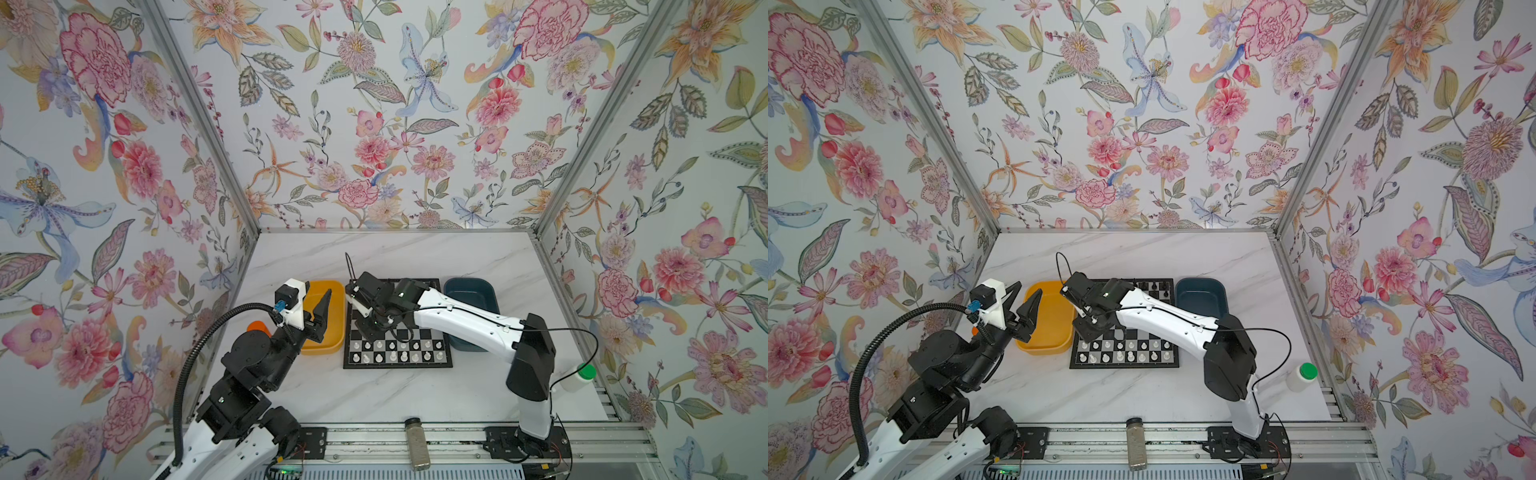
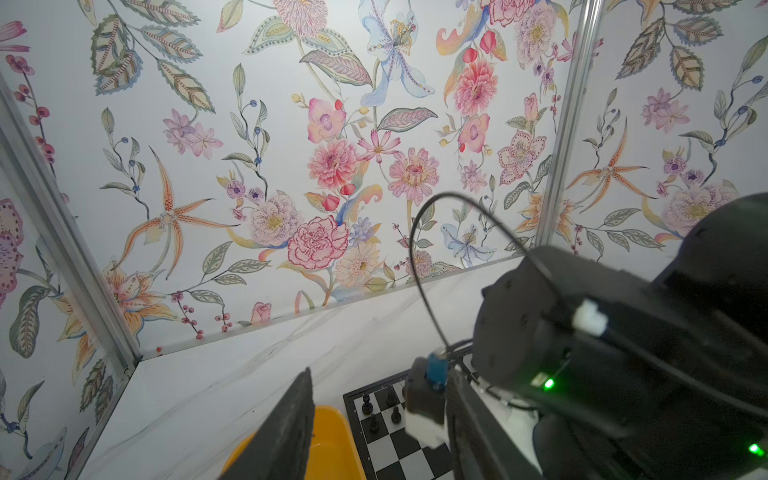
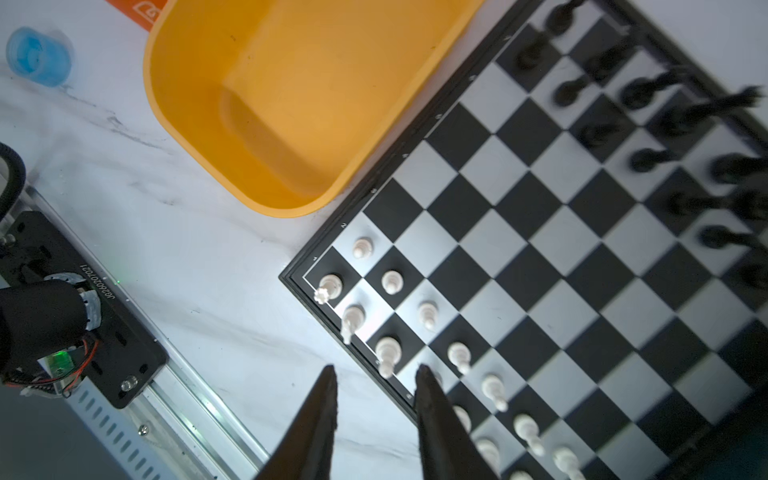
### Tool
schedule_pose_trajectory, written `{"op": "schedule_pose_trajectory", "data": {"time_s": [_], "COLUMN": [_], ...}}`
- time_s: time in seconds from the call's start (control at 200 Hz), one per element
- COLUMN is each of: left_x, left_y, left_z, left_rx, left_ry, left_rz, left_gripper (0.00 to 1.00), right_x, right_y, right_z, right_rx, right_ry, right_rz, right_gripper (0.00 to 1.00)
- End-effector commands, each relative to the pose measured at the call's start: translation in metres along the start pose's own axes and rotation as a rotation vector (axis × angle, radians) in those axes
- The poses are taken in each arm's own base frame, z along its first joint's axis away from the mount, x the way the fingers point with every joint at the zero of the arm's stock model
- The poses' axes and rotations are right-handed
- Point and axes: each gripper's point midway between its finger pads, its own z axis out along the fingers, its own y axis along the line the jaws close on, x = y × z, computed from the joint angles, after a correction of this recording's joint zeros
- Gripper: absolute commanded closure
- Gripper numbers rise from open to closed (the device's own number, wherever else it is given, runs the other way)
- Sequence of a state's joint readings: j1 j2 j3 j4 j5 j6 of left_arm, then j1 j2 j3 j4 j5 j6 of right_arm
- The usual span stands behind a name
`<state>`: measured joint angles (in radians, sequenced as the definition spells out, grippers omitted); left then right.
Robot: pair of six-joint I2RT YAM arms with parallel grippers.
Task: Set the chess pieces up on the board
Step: 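Open the right gripper to release the white piece and raise it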
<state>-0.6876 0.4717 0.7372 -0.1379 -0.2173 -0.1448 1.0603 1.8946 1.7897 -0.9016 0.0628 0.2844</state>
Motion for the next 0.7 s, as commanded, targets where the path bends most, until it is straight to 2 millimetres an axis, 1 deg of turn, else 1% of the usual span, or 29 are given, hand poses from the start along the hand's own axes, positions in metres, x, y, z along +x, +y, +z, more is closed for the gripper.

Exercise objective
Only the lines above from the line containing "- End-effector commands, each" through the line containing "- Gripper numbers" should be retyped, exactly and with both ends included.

Output for this task
- End-effector commands, each relative to the pose measured at the call's start: translation in metres along the start pose's own axes and rotation as a rotation vector (axis × angle, radians) in those axes
- The poses are taken in each arm's own base frame, z along its first joint's axis away from the mount, x the way the fingers point with every joint at the zero of the arm's stock model
- The poses' axes and rotations are right-handed
- Point and axes: each gripper's point midway between its finger pads, its own z axis out along the fingers, its own y axis along the line the jaws close on, x = y × z, computed from the joint angles, after a correction of this recording's joint zeros
- Gripper: absolute commanded closure
- Gripper numbers rise from open to closed (the device's own number, wherever else it is given, runs the other way)

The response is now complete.